> _Activity_
In the material below, find the line with "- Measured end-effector" and the line with "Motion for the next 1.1", then output both and every line between them exactly, omitting pictures.

> _Material provided_
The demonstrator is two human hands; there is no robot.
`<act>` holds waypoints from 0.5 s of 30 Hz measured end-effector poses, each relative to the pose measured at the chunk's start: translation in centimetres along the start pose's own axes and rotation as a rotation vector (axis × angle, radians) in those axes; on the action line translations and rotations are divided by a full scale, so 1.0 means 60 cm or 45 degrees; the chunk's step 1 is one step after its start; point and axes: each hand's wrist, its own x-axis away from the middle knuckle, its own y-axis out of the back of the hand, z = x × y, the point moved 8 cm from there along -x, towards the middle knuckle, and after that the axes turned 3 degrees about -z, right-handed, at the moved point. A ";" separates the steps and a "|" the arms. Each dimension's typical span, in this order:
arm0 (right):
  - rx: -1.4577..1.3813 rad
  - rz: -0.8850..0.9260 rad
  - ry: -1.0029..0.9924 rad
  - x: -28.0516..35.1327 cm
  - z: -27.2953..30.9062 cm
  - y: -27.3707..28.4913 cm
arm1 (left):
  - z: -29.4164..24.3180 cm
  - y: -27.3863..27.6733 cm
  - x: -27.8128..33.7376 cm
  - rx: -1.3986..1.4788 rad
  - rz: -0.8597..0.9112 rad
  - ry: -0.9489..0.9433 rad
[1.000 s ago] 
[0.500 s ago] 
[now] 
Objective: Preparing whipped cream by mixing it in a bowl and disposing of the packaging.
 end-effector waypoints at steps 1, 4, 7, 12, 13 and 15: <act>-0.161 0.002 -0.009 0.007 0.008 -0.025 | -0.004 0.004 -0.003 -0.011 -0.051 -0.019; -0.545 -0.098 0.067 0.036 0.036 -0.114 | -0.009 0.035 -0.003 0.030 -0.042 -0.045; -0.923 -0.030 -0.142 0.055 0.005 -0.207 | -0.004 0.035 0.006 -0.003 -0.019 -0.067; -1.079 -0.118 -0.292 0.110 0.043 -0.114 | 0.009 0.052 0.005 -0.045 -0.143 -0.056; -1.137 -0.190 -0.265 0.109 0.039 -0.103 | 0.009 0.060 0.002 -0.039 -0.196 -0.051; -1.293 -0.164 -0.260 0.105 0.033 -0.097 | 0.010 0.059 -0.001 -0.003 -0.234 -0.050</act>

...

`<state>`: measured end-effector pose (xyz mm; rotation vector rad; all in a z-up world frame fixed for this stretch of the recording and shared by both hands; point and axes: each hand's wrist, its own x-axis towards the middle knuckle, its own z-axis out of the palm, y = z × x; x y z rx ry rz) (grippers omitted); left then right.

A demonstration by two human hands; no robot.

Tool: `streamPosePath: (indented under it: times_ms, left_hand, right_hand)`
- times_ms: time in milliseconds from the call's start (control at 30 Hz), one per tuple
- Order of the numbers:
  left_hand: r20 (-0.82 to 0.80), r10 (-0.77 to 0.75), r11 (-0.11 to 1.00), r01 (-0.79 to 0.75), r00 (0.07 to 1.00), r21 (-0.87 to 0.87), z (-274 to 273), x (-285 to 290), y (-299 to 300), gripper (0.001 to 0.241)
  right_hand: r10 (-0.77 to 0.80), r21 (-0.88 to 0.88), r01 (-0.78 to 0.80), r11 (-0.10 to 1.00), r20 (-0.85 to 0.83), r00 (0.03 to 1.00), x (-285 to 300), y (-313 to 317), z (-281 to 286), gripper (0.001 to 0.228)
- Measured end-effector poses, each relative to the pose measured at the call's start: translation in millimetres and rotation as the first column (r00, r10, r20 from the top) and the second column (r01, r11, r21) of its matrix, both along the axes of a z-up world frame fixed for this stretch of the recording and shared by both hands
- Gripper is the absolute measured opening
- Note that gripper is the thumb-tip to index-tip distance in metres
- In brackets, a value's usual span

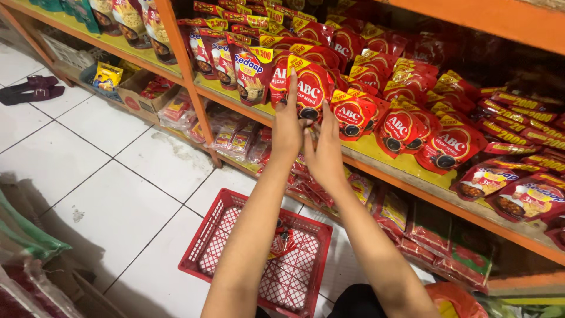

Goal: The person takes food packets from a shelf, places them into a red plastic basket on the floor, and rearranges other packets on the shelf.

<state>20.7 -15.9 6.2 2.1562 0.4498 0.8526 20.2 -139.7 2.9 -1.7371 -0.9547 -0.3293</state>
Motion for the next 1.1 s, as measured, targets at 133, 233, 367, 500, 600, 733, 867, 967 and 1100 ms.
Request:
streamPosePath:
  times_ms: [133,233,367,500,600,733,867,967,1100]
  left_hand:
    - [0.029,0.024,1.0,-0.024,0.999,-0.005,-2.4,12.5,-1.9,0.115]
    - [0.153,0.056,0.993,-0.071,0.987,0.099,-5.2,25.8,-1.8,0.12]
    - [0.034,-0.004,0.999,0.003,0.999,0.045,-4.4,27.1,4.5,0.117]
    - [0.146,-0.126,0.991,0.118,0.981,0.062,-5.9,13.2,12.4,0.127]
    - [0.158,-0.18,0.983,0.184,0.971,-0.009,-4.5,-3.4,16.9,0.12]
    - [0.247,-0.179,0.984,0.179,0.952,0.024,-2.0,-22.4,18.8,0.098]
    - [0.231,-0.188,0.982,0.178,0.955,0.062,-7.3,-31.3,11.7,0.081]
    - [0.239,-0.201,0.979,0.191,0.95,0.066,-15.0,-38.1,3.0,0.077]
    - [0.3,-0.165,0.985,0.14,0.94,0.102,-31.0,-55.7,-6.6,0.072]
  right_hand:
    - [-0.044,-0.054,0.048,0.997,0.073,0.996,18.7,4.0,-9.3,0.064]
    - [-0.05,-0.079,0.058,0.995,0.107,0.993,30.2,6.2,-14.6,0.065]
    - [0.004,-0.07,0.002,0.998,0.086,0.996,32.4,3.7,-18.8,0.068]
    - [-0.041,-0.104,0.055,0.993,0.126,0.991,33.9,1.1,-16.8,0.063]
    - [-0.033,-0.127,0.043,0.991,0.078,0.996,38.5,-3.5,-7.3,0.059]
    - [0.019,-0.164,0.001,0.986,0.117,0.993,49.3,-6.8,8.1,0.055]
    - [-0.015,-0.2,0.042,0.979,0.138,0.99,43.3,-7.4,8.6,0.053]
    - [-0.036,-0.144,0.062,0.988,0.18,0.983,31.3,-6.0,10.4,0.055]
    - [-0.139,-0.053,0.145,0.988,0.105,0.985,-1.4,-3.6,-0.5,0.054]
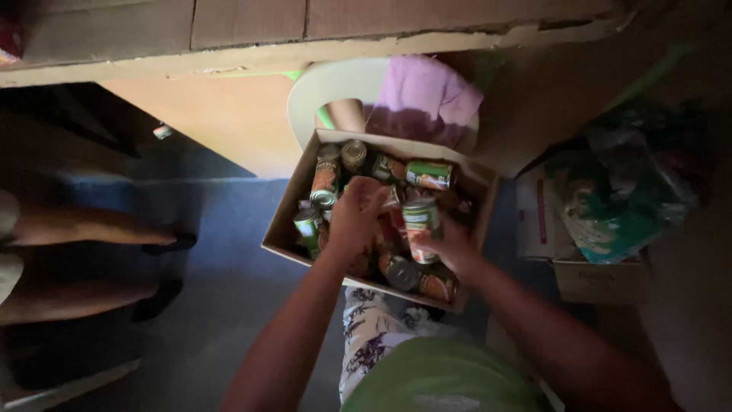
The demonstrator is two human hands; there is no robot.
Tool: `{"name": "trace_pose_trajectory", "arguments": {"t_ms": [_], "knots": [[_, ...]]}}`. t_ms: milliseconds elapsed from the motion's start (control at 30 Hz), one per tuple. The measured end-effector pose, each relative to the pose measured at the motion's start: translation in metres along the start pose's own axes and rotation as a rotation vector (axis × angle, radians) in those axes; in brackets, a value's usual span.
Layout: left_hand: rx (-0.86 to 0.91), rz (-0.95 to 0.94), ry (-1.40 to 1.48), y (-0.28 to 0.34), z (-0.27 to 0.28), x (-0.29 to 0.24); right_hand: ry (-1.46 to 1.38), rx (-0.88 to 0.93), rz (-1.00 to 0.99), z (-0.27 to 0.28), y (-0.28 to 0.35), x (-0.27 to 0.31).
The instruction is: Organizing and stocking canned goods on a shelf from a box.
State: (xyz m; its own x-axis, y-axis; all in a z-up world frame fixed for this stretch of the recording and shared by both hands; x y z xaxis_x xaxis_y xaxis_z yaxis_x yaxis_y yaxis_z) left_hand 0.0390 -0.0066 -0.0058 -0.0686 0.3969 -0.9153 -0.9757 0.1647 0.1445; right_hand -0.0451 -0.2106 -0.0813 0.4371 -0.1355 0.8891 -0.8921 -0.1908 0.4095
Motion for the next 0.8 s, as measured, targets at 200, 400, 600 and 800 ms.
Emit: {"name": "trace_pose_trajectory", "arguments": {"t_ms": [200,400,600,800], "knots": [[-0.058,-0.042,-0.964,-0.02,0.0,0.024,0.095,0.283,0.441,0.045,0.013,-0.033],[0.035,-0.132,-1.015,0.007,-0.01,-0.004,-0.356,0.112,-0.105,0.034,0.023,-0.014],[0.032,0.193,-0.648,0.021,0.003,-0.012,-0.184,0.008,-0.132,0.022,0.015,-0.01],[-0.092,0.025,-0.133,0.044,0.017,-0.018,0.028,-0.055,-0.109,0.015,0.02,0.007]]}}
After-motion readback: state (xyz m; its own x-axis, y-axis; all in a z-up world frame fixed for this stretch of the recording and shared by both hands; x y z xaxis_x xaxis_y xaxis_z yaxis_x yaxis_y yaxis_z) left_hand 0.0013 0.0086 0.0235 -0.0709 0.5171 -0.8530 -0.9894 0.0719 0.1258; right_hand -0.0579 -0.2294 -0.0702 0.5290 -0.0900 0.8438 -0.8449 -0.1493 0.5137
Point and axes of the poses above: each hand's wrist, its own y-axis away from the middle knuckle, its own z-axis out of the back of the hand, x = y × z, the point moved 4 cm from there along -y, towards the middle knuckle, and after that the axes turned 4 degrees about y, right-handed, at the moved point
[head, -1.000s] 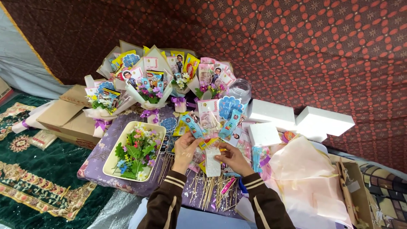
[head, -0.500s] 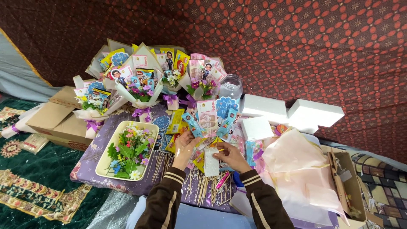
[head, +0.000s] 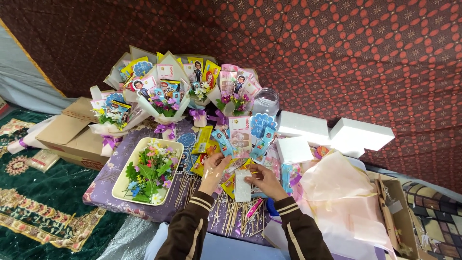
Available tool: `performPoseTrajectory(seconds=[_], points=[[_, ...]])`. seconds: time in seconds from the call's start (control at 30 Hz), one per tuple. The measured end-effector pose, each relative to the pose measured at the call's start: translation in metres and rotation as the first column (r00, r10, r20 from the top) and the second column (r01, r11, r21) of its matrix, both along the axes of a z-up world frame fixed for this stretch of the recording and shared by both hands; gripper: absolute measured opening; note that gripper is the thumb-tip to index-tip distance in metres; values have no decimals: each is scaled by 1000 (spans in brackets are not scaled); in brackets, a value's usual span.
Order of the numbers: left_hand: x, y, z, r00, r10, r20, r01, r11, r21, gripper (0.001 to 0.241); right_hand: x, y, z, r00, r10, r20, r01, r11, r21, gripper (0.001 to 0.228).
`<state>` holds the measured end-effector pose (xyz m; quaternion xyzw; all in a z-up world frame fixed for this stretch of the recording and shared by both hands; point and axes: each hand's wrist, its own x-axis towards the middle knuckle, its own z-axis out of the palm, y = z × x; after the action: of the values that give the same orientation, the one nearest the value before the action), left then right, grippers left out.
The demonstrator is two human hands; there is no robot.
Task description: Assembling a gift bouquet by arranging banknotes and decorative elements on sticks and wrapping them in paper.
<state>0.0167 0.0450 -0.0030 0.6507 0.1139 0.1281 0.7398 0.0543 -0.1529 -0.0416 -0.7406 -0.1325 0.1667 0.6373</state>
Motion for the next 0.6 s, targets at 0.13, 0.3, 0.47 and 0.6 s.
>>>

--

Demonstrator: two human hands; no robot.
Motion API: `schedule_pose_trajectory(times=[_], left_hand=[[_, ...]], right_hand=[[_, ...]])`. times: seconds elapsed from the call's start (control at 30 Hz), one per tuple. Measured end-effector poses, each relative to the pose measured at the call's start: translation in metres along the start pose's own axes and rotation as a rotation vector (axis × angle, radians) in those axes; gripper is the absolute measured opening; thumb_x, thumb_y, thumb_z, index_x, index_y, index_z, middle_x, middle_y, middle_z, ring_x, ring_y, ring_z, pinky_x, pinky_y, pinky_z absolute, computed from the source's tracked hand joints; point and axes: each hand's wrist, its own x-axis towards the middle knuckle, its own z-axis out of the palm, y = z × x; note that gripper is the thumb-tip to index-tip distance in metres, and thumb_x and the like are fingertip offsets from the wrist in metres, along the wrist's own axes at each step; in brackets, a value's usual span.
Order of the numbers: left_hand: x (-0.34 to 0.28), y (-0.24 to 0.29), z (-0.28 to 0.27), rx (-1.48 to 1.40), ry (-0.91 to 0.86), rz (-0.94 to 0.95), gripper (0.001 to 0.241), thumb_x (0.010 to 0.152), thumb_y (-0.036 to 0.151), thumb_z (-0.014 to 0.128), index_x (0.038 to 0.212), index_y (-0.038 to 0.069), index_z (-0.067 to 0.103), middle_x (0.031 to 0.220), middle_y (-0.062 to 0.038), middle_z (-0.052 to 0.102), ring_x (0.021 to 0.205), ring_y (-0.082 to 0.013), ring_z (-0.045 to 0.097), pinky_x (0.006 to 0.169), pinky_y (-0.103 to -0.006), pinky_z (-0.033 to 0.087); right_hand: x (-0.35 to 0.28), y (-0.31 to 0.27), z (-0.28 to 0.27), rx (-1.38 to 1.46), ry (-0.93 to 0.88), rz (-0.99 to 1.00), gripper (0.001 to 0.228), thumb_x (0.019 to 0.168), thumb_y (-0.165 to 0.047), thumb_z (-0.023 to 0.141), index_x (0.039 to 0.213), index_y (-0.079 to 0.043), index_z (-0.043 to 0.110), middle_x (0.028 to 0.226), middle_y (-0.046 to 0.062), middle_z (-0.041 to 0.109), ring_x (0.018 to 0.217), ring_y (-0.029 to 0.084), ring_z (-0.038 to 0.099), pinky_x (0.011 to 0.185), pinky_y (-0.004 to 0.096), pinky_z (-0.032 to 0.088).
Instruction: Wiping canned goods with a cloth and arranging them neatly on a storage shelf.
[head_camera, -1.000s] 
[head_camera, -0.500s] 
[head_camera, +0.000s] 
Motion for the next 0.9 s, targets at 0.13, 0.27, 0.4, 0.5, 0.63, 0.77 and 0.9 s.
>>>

> _Worked solution_
- Measured end-effector poses, each relative to the pose measured at the call's start: translation in millimetres and rotation as the first column (r00, r10, r20 from the top) and the second column (r01, r11, r21) of its matrix, both along the axes of a z-up world frame fixed for this stretch of the recording and shared by both hands
- Gripper is the absolute measured opening
- Note that gripper is the thumb-tip to index-tip distance in metres
- In brackets, a value's usual span


Goal: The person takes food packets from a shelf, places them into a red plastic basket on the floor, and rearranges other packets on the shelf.

<state>20.7 -15.9 6.2 2.1562 0.4498 0.8526 20.2 -139.7 2.9 -1.7371 -0.9547 -0.3293</state>
Motion for the next 1.1 s, as measured, targets at 133, 233, 367, 500, 600, 733, 867, 967 and 1100 ms.

The complete output has now been given.